Le ultime frasi sono quelle che parlano di treni persi, di nostalgia, dello sport che non è più quello di una volta, di scelte forse sbagliate, dell'ineluttabile destino di ogni sportivo, che è quello di incontrare limiti invalicabili. Di eroi che la voglia di mettersi alla prova continuano ad averla anche dopo aver appeso al chiodo la giovinezza. Perché continuano ad esserlo davvero, giovani e belli.
Raffaella Casati



5.11.03
Jean-Claude Izzo, Solea (traduzione dal francese di Barbara Ferri)

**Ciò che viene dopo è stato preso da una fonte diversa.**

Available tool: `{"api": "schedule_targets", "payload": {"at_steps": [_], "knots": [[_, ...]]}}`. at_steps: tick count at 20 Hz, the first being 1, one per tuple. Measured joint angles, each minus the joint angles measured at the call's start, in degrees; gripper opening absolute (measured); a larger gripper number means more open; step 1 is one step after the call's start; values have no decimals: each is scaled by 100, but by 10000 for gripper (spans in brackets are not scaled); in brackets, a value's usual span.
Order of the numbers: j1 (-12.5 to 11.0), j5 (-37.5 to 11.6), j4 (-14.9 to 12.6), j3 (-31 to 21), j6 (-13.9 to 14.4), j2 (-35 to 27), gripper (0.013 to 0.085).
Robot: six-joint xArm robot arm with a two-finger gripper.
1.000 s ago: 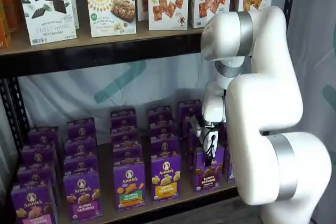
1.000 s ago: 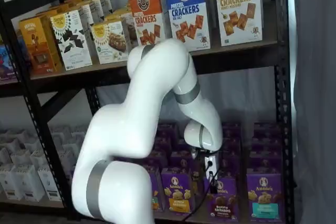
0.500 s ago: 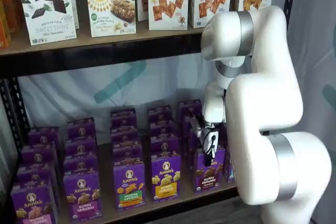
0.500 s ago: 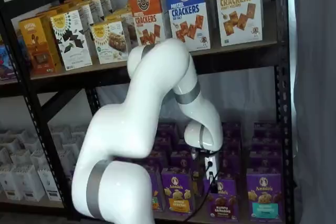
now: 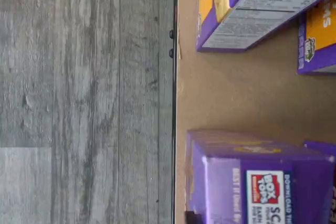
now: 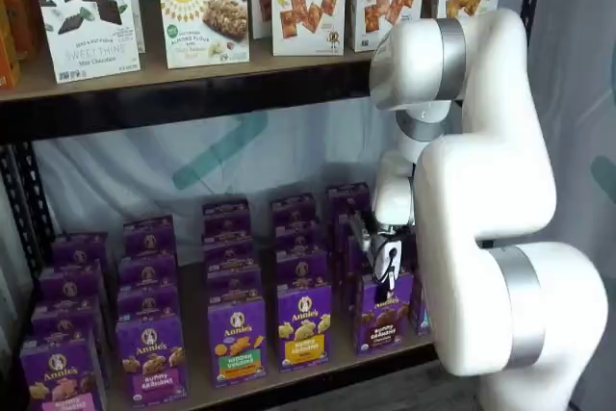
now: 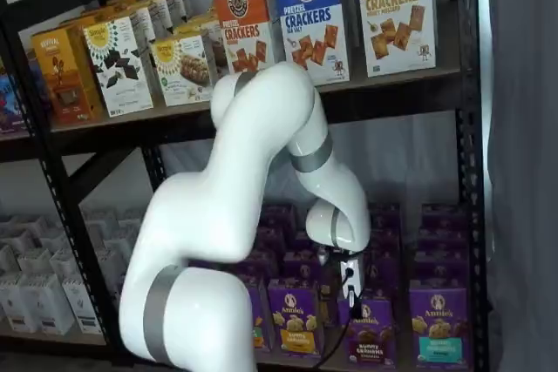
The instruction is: Pick up the purple box with a brown patch in the center, on the bottom shelf, the fifth box from the left
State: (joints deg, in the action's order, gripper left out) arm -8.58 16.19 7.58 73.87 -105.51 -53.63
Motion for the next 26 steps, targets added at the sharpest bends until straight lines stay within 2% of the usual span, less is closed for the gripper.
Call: {"api": "schedule_targets", "payload": {"at_steps": [1,2,7,10,20,26], "knots": [[1,-6,14,-6,-13,3,330],[5,-9,40,-16,-34,10,290],[3,-4,-13,-93,14,72,290],[-10,-24,-170,-232,147,165,290],[20,-398,-494,-1212,470,775,290],[165,-692,-412,-2022,525,1321,290]]}}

Questo noir chiude la trilogia che l'autore marsigliese incentra sulla figura di Fabio Montale. L'ex poliziotto si trova sempre invischiato in vicende nelle quali la mala, il crimine, la mafia, il sistema corrotto schiacciano l'umanità dei singoli esseri umani che vorrebbero semplicemente vivere e saprebbero farlo assaporandone ogni aspetto in modo autentico. L'intreccio avvincente non è l'unico motivo per cui riesce difficile staccarsi dalla lettura: Izzo scrive in modo pregnante, semplice e denso ad un tempo, efficace per senso del ritmo e giusto dosaggio dei dialoghi.
Scorrendone la prosa viene di continuo voglia di annotarsi le frasi, perché ha una capacità di verbalizzazione in grado di rendere tangibile anche la sfera invisibile. Quella delle sensazioni, dei sentimenti, del sentire profondo; ma anche quella in cui ci si smarrisce quando capita di inabissarsi troppo. Quella in cui amore e malinconia, amarezza e malia si miscelano avviluppando l'individuo di quel non so che capace di perderlo.
Leggendone le descrizioni si avverte in ogni momento la materialità delle cose, la trasparenza della luce, la realtà del clima, la irresistibile sensualità delle sue donne. Siamo noi ad assumere pietanze e bevande, siamo noi a fumare su quel terrazzo rimirando un paesaggio ironicamente augusto, contraltare delle miserie subumane di chi opprime il bello, di chi affoga il vero.
È un duro con tanta sensibilità, un disincantato che non cede al cinismo, un vinto che non si rassegna alla rinuncia. Un autore da gustare e da amare. E rimpiangere, purtroppo, dal 26 gennaio 2000.
Consiglio senza riserve quel che di lui ho letto fino ad oggi: Casino totale, Chourmo, Solea; Marinai perduti; Il sole dei morenti.
Giulio Pianese, ovvero Zu



Lettura inviata da tequila
Ancora una - Le fiabe del filo invisibile di mammeonline
Zucche che curano il mal di pancia, cornacchie bianche come la neve, fatine che portano i bambini alle mamme troppo sole. Ecco un libro per bambini scritto davvero da qualcuno che sa cosa i bambini vogliono ascoltare: le mamme! Nove membri della comunità mammeonline hanno scritto altrettante fiabe, una di loro le ha illustrate e il risultato è fresco, gradevole, convincente. Io sono una mamma, l'ho letto per mia figlia, ma anche per me: perché allargare i confini della fantasia aiuta i bambini a crescere, e le mamme a restare bambine.